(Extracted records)
━━━

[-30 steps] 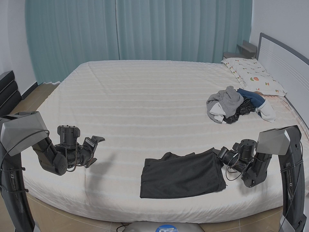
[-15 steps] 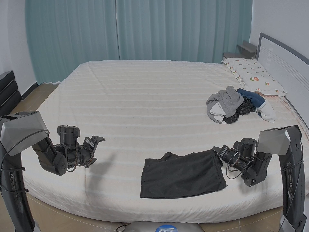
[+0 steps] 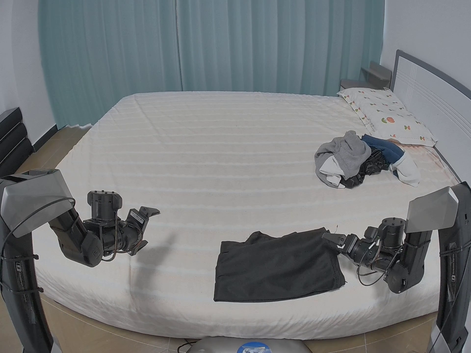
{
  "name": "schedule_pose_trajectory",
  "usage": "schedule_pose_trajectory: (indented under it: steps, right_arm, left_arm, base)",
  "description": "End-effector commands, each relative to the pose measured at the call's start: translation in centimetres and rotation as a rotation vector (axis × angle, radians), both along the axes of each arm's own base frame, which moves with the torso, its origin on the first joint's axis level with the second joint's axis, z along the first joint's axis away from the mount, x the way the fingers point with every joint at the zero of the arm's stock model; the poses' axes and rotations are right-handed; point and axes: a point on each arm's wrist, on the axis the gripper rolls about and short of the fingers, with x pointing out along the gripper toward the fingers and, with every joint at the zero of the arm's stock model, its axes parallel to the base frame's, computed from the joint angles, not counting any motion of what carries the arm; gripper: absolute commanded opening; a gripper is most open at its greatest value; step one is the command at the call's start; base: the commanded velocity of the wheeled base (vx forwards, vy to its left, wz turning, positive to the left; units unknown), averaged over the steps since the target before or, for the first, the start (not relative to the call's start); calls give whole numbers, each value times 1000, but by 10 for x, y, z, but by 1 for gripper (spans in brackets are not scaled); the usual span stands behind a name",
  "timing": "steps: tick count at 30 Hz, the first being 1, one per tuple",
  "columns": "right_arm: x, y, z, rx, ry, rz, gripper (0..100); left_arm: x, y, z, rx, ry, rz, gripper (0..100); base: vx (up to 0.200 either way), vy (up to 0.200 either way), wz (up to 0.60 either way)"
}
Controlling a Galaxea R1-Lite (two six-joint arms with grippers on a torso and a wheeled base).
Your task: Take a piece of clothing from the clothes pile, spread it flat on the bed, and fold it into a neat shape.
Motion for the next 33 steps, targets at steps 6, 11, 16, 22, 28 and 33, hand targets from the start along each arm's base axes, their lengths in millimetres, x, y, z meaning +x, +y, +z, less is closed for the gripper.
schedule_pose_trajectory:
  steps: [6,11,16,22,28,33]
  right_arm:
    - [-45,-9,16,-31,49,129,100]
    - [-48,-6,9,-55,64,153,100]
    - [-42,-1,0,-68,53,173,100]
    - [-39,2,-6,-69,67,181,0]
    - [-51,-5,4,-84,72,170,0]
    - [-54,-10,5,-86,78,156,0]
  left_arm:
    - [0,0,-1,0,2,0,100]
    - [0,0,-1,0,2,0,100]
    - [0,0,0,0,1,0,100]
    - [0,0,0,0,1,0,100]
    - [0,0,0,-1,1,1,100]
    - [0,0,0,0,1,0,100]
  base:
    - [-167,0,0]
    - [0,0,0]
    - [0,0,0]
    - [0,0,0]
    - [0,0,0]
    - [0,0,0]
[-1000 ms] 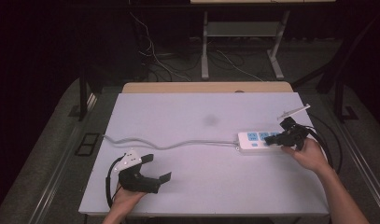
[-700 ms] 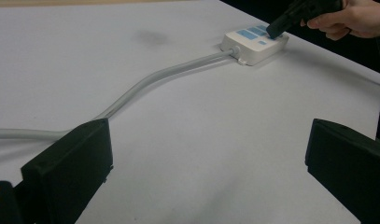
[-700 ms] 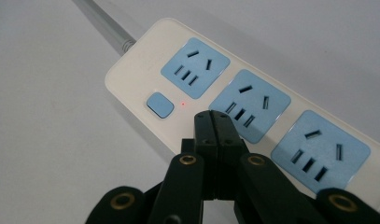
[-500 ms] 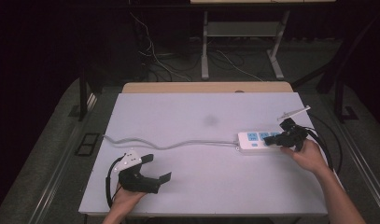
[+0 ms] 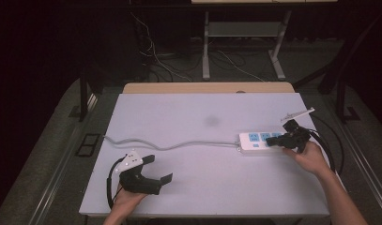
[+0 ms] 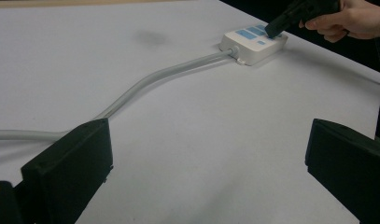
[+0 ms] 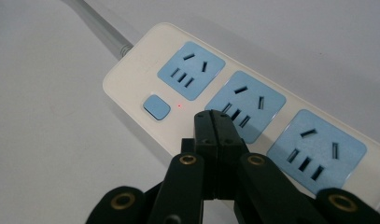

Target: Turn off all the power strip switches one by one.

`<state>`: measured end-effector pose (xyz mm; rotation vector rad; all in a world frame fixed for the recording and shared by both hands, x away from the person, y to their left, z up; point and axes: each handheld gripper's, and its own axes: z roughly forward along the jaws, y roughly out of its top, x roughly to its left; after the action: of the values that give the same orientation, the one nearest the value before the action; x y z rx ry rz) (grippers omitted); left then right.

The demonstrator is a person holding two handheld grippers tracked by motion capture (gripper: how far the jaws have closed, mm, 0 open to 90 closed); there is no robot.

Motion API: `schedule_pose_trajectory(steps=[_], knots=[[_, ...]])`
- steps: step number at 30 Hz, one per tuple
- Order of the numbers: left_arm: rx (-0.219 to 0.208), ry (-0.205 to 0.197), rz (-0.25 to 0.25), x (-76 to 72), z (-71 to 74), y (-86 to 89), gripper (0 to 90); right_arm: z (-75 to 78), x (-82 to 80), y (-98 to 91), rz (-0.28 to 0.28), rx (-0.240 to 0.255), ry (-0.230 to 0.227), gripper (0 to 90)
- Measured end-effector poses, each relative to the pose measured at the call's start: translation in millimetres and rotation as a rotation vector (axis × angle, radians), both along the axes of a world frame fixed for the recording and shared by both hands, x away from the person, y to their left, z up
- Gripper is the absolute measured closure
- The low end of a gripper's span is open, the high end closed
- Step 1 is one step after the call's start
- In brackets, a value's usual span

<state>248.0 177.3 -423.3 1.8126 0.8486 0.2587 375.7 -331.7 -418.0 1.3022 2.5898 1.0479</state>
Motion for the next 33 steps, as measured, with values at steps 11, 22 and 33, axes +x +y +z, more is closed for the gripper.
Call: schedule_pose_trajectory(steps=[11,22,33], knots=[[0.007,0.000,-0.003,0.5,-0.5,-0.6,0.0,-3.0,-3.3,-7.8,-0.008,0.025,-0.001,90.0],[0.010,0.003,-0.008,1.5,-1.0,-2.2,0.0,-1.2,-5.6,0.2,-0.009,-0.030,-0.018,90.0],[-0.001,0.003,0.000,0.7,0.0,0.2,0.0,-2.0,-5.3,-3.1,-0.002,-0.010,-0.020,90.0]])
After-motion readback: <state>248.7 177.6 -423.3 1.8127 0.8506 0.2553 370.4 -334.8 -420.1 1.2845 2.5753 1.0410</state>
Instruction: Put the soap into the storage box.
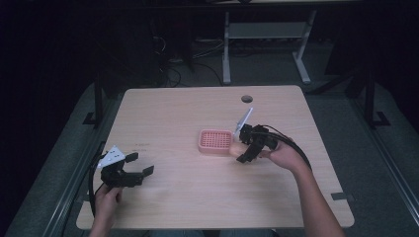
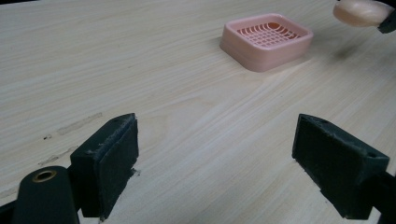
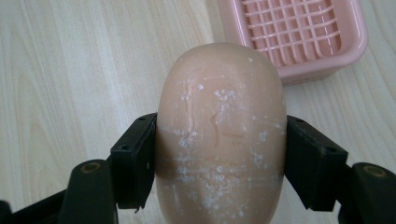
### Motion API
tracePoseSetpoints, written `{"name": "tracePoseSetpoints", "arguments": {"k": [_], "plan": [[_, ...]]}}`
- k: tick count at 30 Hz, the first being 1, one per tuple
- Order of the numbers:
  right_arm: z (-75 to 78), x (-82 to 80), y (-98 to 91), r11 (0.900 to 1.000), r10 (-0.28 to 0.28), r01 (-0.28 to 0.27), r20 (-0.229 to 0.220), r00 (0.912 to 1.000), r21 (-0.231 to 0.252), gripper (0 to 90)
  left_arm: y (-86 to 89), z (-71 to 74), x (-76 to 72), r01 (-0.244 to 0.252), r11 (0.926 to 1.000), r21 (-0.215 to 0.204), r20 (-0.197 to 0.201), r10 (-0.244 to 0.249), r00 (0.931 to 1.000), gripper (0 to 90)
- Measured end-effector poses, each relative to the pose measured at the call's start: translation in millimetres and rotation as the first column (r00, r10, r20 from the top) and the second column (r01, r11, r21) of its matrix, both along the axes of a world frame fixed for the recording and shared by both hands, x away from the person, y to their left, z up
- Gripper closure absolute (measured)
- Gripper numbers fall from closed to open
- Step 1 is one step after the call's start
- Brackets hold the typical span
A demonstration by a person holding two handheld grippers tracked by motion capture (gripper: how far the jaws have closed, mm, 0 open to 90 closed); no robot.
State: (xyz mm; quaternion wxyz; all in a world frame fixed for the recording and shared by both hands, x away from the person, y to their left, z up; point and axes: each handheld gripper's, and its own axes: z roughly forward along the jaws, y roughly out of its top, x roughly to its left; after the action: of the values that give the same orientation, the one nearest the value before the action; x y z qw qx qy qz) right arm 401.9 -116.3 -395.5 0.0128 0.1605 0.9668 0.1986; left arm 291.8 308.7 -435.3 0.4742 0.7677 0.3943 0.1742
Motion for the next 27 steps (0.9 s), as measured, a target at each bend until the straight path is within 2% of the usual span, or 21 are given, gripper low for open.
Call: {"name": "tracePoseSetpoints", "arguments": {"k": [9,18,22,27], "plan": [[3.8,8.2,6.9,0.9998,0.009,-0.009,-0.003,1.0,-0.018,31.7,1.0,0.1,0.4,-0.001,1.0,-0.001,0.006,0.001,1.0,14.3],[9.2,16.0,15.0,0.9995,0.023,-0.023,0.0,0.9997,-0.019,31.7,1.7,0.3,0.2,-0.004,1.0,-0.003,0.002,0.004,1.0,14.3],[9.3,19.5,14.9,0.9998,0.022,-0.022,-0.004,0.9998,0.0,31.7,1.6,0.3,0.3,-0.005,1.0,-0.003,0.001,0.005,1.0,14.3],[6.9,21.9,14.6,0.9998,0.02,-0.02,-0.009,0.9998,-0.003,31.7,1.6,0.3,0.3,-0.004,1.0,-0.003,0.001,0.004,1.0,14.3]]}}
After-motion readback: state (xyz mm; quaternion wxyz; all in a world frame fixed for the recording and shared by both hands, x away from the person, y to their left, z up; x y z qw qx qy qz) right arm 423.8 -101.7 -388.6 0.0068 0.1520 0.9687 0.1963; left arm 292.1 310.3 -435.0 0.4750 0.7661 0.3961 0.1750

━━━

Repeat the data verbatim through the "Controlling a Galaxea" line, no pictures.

[-30 steps] 
[-15 steps] 
[+0 steps] 
{
  "name": "schedule_pose_trajectory",
  "usage": "schedule_pose_trajectory: (indented under it: steps, right_arm, left_arm, base)",
  "description": "End-effector commands, each relative to the pose measured at the call's start: translation in centimetres and rotation as a rotation vector (axis × angle, radians), both along the axes of each arm's own base frame, which moves with the torso, its origin on the first joint's axis level with the second joint's axis, z along the first joint's axis away from the mount, x the way the fingers point with every joint at the zero of the arm's stock model; the poses' axes and rotations are right-handed; point and axes: a point on each arm's wrist, on the axis the gripper rolls about and short of the fingers, with x pointing out along the gripper toward the fingers and, with every joint at the zero of the arm's stock model, its axes parallel to the base frame's, computed from the joint angles, not counting any motion of what carries the arm; gripper: absolute commanded opening; a gripper is most open at its greatest value; step one is the command at the call's start; base: the commanded velocity of the wheeled base (vx forwards, vy to its left, wz turning, positive to the left; units unknown), averaged over the steps since the target before or, for the first, the start (not relative to the call's start); calls give whole numbers, each value times 1000, but by 10 for x, y, z, but by 1 for gripper (spans in brackets are not scaled); the usual span stands behind a name",
  "timing": "steps: tick count at 30 Hz, the first being 1, one per tuple",
  "columns": "right_arm: x, y, z, rx, ry, rz, gripper (0..100); left_arm: x, y, z, rx, ry, rz, gripper (0..100); base: vx (up to 0.200 either way), vy (up to 0.200 either way), wz (up to 0.60 either way)"
}
Controlling a Galaxea R1-Lite (two six-joint arms with grippers on a torso and a wheeled base).

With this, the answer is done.